Notebook

Exercise 01¶

The goal is to write an exhaustive search to find the best parameters combination maximizing the model performance

In [ ]:

import pandas as pd

from sklearn.model_selection import train_test_split
from sklearn.preprocessing import OrdinalEncoder
from sklearn.model_selection import RandomizedSearchCV
from sklearn.compose import ColumnTransformer
from sklearn.pipeline import Pipeline
# This line is currently required to import HistGradientBoostingClassifier
from sklearn.experimental import enable_hist_gradient_boosting
from sklearn.ensemble import HistGradientBoostingClassifier

from scipy.stats import expon, uniform
from scipy.stats import randint

df = pd.read_csv(
    "https://www.openml.org/data/get_csv/1595261/adult-census.csv")
# Or use the local copy:
# df = pd.read_csv('../datasets/adult-census.csv')

target_name = "class"
target = df[target_name].to_numpy()
data = df.drop(columns=target_name)

df_train, df_test, target_train, target_test = train_test_split(
    data, target, random_state=42)

from sklearn.compose import ColumnTransformer
from sklearn.preprocessing import OrdinalEncoder

categorical_columns = [
    'workclass', 'education', 'marital-status', 'occupation',
    'relationship', 'race', 'native-country', 'sex']
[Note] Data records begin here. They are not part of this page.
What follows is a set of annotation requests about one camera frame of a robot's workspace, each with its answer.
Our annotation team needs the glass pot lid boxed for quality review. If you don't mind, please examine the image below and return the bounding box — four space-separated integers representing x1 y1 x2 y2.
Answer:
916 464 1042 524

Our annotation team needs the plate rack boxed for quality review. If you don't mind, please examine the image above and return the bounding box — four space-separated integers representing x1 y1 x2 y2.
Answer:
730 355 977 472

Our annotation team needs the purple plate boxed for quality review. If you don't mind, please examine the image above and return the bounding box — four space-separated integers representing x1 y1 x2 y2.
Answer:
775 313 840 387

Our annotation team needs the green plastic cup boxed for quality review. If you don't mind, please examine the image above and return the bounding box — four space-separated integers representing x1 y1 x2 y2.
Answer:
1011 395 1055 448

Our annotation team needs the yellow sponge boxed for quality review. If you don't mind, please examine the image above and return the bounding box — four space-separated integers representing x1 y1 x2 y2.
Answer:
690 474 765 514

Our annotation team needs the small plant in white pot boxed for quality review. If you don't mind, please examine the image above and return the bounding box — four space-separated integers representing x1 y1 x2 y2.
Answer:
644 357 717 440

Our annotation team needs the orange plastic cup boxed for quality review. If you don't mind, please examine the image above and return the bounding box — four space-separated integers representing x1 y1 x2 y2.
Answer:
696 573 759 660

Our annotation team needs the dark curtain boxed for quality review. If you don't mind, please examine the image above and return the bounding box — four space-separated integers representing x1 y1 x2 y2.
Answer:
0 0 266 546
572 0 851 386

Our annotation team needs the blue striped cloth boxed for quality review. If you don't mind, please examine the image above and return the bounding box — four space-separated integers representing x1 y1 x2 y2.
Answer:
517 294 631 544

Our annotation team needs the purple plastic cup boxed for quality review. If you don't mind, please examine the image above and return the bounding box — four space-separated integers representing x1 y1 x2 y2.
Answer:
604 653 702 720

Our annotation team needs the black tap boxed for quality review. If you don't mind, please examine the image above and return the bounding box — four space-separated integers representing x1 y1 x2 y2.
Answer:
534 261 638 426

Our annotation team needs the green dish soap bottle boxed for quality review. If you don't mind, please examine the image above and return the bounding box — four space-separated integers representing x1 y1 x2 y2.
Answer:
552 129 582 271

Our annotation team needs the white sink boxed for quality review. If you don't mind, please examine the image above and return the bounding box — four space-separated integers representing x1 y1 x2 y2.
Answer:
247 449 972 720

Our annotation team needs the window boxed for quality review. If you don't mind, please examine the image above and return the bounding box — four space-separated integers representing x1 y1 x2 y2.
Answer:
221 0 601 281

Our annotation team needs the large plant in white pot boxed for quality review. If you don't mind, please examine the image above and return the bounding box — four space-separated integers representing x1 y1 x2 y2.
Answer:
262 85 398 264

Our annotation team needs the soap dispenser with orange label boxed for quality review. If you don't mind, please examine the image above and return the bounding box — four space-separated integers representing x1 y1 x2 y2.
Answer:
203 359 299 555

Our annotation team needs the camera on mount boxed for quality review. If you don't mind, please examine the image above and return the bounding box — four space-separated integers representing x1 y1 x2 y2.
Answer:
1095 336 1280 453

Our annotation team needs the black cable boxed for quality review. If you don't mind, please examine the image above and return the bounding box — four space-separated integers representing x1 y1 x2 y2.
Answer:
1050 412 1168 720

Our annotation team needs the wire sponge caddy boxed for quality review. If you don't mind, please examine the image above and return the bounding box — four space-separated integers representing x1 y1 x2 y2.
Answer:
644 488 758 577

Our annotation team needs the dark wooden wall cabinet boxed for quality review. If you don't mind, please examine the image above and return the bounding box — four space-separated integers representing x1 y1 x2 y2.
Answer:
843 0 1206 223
categories = [data[column].unique()
              for column in data[categorical_columns]]

categorical_preprocessor = OrdinalEncoder(categories=categories)
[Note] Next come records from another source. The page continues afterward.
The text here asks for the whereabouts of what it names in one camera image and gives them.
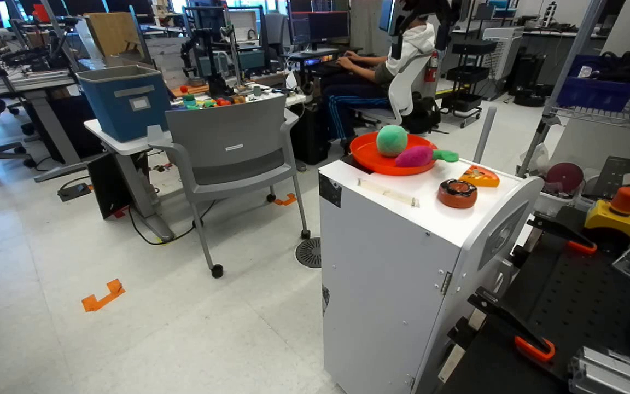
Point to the grey pole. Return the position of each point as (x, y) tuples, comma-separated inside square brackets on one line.
[(484, 137)]

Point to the grey chair on castors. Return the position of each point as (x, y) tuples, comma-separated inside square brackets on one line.
[(233, 148)]

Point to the yellow emergency stop button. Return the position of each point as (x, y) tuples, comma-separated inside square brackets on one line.
[(618, 216)]

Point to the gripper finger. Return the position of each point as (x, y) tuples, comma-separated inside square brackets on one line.
[(443, 35), (397, 44)]

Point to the white office chair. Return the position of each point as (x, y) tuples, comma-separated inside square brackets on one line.
[(410, 87)]

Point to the magenta beetroot plushie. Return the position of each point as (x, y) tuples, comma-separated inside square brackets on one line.
[(413, 157)]

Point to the blue storage bin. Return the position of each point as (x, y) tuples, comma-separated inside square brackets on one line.
[(126, 104)]

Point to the heap of colourful toys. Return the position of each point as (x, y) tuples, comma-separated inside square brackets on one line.
[(208, 101)]

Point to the strip of clear tape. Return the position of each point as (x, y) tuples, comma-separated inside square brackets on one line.
[(386, 192)]

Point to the monitor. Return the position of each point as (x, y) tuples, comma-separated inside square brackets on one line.
[(320, 26)]

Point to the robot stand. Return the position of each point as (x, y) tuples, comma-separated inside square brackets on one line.
[(566, 295)]

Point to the orange floor tape mark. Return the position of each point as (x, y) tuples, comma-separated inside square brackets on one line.
[(286, 200), (101, 298)]

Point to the aluminium profile bar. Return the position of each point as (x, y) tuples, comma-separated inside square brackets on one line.
[(605, 375)]

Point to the grey desk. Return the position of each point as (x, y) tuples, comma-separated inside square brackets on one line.
[(47, 109)]

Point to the orange plate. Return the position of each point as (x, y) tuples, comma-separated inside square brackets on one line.
[(367, 156)]

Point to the white cabinet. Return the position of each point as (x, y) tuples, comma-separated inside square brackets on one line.
[(386, 273)]

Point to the black computer tower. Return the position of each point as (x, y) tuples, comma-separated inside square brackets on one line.
[(110, 186)]

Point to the brown donut toy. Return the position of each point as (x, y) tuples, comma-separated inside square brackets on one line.
[(457, 196)]

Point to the maroon round disc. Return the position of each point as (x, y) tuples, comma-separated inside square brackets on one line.
[(564, 178)]

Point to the black utility cart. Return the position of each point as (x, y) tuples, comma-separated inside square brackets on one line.
[(468, 71)]

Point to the person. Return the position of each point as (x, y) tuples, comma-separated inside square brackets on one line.
[(359, 93)]

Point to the red fire extinguisher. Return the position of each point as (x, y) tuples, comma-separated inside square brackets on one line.
[(431, 67)]

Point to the black power strip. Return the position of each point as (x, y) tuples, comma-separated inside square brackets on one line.
[(74, 192)]

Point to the black clamp with orange grip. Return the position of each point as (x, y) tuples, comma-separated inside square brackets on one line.
[(561, 232), (512, 325)]

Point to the round floor drain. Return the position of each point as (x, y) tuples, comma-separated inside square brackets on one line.
[(309, 253)]

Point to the black perforated plate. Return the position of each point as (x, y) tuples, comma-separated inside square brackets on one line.
[(613, 175)]

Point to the pizza slice toy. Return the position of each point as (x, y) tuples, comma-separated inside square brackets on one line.
[(480, 177)]

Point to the black small robot arm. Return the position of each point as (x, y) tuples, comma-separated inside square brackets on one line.
[(214, 60)]

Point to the green ball plushie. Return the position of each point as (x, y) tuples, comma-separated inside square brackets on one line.
[(391, 140)]

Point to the blue crate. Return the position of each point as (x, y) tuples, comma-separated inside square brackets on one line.
[(594, 90)]
preprocessor = ColumnTransformer(
    [('cat-preprocessor', categorical_preprocessor, categorical_columns)],
    remainder='passthrough', sparse_threshold=0)

from sklearn.experimental import enable_hist_gradient_boosting
from sklearn.ensemble import HistGradientBoostingClassifier
from sklearn.pipeline import make_pipeline

model = make_pipeline(
    preprocessor, HistGradientBoostingClassifier(random_state=42))

TODO: write your solution here

Use the previously defined model (called model) and using two nested for loops, make a search of the best combinations of the learning_rate and max_leaf_nodes parameters. In this regard, you will need to train and test the model by setting the parameters. The evaluation of the model should be performed using cross_val_score. We can propose to define the following parameters search:

learning_rate for the values 0.01, 0.1, and 1;
max_leaf_nodes for the values 5, 25, 45.

In [ ]:

from sklearn.model_selection import cross_val_score

learning_rate = [0.01, 0.1, 1, 10]
max_leaf_nodes = [5, 25, 45]

best_score = 0
best_params = {}
for lr in learning_rate:
    for mln in max_leaf_nodes:
        model.set_params(
            histgradientboostingclassifier__learning_rate=lr,
            histgradientboostingclassifier__max_leaf_nodes=mln
        )
        scores = cross_val_score(model, df_train, target_train, cv=3)
        if scores.mean() > best_score:
            best_score = scores.mean()
            best_params = {'learning-rate': lr, 'max leaf nodes': mln}
print(f"The best accuracy obtained is {best_score:.3f}")
print(f"The best parameters found are:\n {best_params}")